COMMISSARIAT A L'ÉNERGIE ATOMIQUE










Capter et créer le capital savoir

Jean-Louis Ermine

(A paraître dans Réalités Industrielles,


Annales de l'Ecole des Mines)

1998


Capter et créer le capital savoir

Jean-Louis Ermine

Commissariat à l'Energie Atomique

Direction de l'Information Scientifique et Technique

Service Ingénierie de l'Information et Applications

Centre d'Etudes de Saclay

91191 Gif sur Yvette CEDEX France

ermine@cartier.cea.fr


La gestion des savoirs s'inscrit désormais dans la réalité de l'entreprise : la connaissance est un enjeu économique majeur de demain. Créer, capitaliser et partager son capital de connaissances est une préoccupation de base de toute organisation performante.

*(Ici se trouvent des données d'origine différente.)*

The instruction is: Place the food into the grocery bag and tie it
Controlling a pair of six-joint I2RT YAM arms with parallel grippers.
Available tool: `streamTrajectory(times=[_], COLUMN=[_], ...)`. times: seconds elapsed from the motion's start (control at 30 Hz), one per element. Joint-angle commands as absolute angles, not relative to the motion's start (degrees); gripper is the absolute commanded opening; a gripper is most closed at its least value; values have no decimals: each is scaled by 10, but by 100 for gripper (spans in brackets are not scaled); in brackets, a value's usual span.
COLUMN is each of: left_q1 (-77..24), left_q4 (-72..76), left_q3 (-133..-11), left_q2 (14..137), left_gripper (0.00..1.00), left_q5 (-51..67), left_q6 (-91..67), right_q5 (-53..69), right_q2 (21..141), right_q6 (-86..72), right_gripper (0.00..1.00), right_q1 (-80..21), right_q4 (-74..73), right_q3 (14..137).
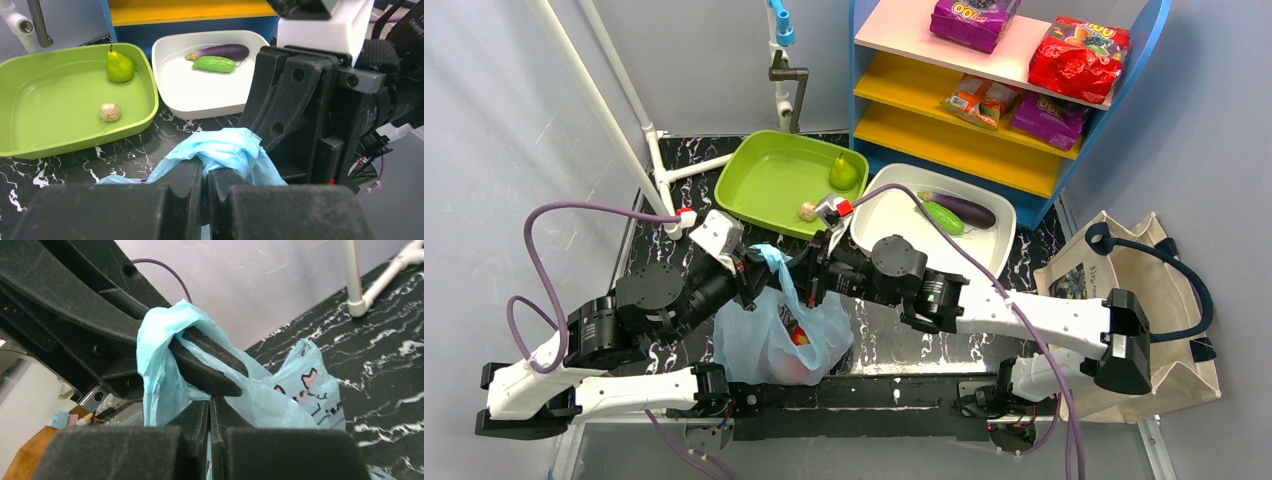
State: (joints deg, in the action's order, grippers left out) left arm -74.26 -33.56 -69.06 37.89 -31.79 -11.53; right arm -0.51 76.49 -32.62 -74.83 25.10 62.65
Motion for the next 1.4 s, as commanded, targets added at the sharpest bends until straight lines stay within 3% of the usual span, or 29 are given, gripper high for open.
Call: streamTrajectory(times=[0.0,0.33,0.7,1.03,1.37], left_q1=[-744,-744,-744,-744,-744], left_q4=[-361,-401,-413,-439,-463], left_q3=[-690,-697,-710,-733,-690], left_q2=[376,371,388,418,401], left_gripper=[0,0,0,0,0], left_q5=[-304,-238,-184,-68,28], left_q6=[-135,-159,-138,-109,-137], right_q5=[-74,-152,-190,-299,-230], right_q2=[728,739,755,784,833], right_q6=[-320,-323,-336,-335,-389], right_gripper=[1,1,1,1,1], right_q1=[-749,-749,-749,-744,-617], right_q4=[144,-65,-153,-200,-216], right_q3=[690,789,856,892,921])
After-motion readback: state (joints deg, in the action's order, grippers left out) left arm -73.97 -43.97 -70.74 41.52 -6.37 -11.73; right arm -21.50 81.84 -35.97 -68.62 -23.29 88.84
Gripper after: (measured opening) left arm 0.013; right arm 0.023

Mais gérer son capital savoir ne consiste pas seulement à diffuser les informations par la mise en place de nouvelles technologies. C'est une programme à long terme qui part d'une volonté stratégique, qui passe par une bonne analyse de la nature même du savoir et du savoir-faire de l'entreprise, et qui aboutit à la mise en place d'outils variés et adaptés.

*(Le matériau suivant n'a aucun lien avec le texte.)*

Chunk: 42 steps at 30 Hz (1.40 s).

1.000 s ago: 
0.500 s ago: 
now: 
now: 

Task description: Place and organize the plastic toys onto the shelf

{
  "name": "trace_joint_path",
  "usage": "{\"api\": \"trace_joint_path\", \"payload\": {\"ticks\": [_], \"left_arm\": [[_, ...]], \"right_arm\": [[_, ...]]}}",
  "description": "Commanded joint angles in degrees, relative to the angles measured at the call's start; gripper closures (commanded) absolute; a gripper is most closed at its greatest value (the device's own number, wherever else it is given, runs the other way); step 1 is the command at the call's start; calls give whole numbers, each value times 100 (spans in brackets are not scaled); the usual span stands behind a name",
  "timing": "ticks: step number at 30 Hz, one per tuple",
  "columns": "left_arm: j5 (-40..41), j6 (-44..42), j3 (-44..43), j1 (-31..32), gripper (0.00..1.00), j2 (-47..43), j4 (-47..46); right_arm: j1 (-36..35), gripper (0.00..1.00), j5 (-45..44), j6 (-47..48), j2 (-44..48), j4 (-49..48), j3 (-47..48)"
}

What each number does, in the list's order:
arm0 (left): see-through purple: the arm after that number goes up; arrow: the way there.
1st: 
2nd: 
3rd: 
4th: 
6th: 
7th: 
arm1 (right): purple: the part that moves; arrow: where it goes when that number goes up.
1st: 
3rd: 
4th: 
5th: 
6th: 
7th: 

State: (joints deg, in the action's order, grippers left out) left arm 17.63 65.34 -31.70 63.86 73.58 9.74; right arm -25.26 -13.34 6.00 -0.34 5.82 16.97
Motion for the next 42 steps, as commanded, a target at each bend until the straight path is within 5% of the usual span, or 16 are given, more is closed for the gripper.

Le " Knowledge Management ", un nouveau mythe ?

Le monde économique et/ou scientifique est traversé régulièrement par des modes qui relèvent autant du fantasme que de la réalité. Les consultants du Gartner Group ont bien modélisé, avec une certaine malice, ce phénomène par ce qu'ils appellent " The Hype Cycle " (le cycle de l'esbroufe), qui part du " Signal de départ ", culmine au " Sommet des attentes exagérées ", descend au " Creux de la désillusion " et amorce ensuite une " Remontée de l'éclaircissement " jusqu'à un raisonnable " Plateau de la productivité ". Il semble qu'un tel mouvement se dessine pour ce que les anglo-saxons appellent le " Knowledge Management ", que nous traduirons par " gestion des connaissances ", dont l'intitulé même traduit tout le programme : il s'agit rien moins que de capitaliser et faire fructifier le " capital savoir " des entreprises.

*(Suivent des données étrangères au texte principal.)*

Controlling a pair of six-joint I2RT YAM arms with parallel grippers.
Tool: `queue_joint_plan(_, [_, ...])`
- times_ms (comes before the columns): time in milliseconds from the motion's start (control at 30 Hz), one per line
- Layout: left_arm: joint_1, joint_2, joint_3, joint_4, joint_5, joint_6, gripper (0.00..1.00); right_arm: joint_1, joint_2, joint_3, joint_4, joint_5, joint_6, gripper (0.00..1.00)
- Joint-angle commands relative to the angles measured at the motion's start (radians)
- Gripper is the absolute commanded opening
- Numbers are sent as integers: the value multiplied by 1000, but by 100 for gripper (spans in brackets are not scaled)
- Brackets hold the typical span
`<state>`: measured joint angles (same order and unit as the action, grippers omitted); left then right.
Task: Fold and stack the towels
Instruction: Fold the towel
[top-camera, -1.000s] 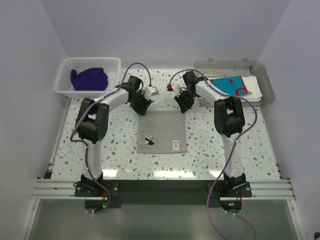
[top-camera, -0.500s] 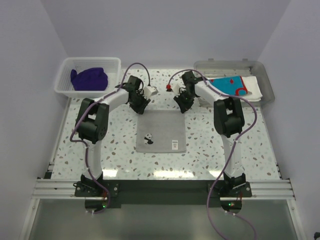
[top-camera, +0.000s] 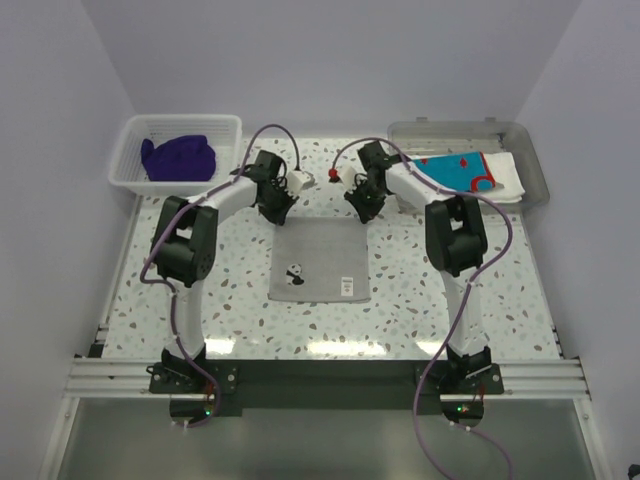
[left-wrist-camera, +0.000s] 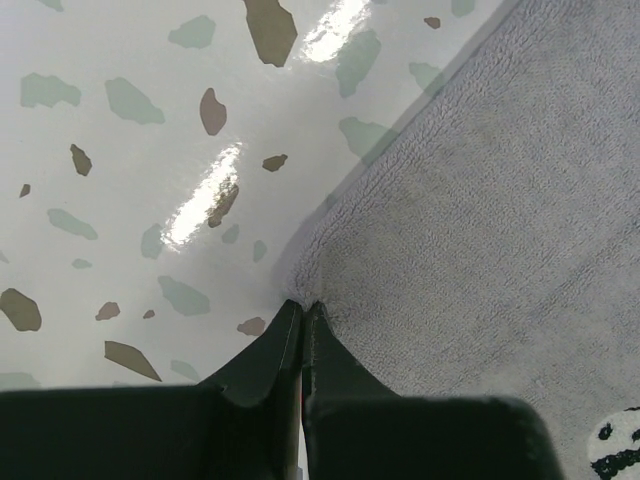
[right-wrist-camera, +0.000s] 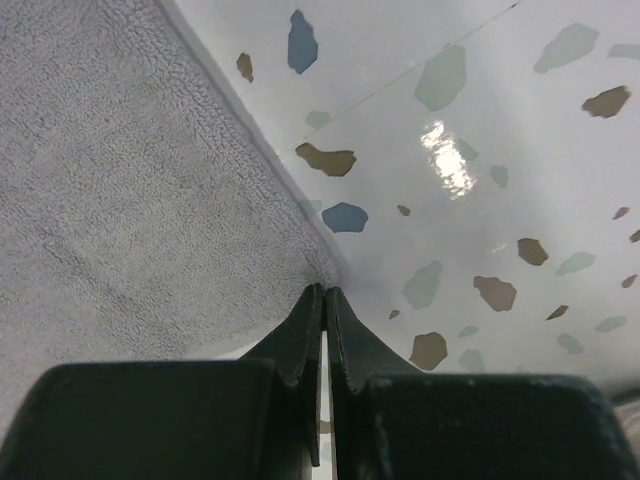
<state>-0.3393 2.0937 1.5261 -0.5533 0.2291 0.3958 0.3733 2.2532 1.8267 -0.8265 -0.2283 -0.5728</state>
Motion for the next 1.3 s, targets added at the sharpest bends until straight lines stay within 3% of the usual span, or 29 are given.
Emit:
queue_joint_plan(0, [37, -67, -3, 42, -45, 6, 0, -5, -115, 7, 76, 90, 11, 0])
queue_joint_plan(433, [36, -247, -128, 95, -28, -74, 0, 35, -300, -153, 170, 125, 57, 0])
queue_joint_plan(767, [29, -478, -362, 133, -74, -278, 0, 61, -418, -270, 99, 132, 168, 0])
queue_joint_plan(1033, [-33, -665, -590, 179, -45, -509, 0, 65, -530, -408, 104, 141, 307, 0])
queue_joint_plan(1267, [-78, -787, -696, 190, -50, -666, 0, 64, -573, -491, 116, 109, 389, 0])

Certaines entreprises ont pris la décision stratégique d'officialiser l'importance donnée à la gestion des connaissances en créant une fonction spécifique, directement reliée à la direction générale. Aux USA, on parle de Chief Knowledge Officer (Hoffman-Laroche, GE Lighting, Xerox Park, ...), de Knowledge Manager, de Chief Learning Officer, etc. (General Electric, Coca Cola, Dow Chemical, Steelcase ...). En Europe, Skandia AFS (première entreprise financière suédoise) est citée très souvent, en tant que pionnier, pour son " Directeur du Capital Intellectuel ". Dans les entreprises européennes, le mouvement est moins perceptible, car il est plutôt à la charge des directions de la qualité ou de la direction des systèmes d'information, voire de la direction des ressources humaines. Pourtant la réflexion y est intense et la dimension stratégique apparaît de plus en plus clairement, y compris dans les organisations publiques (recherche, défense ...)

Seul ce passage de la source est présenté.